• HOW TO COMPLETE THIS TASK
Print word for word whatever lies between the first line of the material and the line holding "Provide the outline of the black right", both included, and omit all pictures.

• INFORMATION
⁂

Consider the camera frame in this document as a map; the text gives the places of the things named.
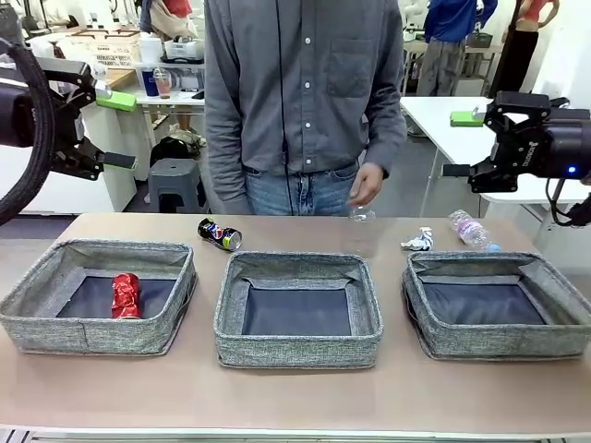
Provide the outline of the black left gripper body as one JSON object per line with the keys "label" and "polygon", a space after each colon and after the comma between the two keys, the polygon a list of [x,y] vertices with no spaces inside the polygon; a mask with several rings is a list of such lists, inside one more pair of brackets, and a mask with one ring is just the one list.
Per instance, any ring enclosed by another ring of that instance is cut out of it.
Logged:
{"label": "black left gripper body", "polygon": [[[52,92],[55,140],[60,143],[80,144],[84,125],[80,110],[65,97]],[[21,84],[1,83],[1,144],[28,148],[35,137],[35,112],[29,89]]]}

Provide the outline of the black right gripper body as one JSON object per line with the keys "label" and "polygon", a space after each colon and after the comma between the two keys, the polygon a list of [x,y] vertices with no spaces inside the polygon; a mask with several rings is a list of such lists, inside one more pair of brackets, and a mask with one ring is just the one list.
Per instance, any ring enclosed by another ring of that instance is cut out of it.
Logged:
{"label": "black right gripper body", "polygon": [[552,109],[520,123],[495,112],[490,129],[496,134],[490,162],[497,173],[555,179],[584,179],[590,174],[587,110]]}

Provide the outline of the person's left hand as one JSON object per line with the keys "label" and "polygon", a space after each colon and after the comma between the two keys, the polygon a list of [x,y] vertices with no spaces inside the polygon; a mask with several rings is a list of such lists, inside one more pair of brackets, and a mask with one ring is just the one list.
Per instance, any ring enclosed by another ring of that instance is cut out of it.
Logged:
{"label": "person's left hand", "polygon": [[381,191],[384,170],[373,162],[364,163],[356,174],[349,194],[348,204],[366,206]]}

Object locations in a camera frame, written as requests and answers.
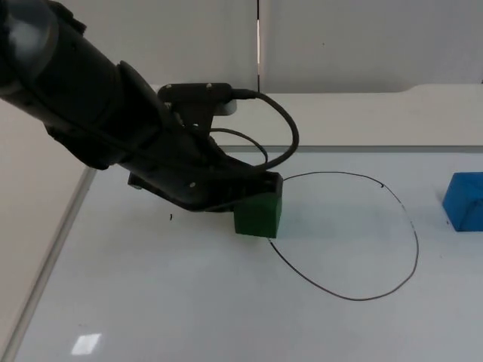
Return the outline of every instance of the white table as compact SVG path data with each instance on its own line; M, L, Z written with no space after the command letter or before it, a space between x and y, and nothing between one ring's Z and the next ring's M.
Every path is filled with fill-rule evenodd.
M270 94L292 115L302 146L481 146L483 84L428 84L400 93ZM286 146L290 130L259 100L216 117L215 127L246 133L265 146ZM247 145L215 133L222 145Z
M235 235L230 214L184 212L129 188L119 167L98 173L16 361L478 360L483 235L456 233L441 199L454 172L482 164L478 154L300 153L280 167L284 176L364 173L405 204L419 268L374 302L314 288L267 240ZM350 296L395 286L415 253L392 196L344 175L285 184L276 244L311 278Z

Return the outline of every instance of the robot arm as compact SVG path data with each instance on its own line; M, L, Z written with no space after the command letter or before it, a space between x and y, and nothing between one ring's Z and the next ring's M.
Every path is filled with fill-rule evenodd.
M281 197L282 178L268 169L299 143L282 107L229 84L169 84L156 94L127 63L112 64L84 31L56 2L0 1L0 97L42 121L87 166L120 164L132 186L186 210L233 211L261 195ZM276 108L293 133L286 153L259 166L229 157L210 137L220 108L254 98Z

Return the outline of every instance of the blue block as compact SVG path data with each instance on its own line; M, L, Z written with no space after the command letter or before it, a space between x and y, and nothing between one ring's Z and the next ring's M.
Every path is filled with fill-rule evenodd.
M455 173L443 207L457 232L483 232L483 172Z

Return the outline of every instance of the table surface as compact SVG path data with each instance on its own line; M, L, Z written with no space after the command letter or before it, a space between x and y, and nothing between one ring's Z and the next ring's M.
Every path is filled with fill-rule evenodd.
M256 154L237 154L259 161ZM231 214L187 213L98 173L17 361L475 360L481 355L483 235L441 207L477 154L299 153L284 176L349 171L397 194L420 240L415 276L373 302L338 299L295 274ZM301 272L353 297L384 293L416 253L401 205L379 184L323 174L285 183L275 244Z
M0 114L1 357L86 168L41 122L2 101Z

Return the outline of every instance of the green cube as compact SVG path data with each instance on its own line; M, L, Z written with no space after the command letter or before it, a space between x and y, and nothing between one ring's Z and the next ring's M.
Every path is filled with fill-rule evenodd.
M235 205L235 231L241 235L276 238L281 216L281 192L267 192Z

⁂

• RESPONSE TO THE TASK
Consider the camera frame in this document as a map; the text gives the places of the things named.
Provide the outline of the black left gripper body as one JSON object per line with the keys "label" and "polygon", a space after each colon and after the comma between the two keys, the polygon a list of [x,y] vertices with no spaces inside the polygon; a mask with several rings is a list of such lists, inside one more pair of brackets, and a mask with one ring is just the one list.
Per instance, any ring enclosed by another ring of that instance is cut out of it.
Logged:
{"label": "black left gripper body", "polygon": [[[52,92],[55,140],[60,143],[80,144],[84,125],[80,110],[65,97]],[[21,84],[1,83],[1,144],[28,148],[35,137],[35,112],[29,89]]]}

Provide the outline of the black right gripper body as one JSON object per line with the keys "label" and "polygon", a space after each colon and after the comma between the two keys, the polygon a list of [x,y] vertices with no spaces inside the polygon; a mask with several rings is a list of such lists, inside one more pair of brackets, and a mask with one ring is just the one list.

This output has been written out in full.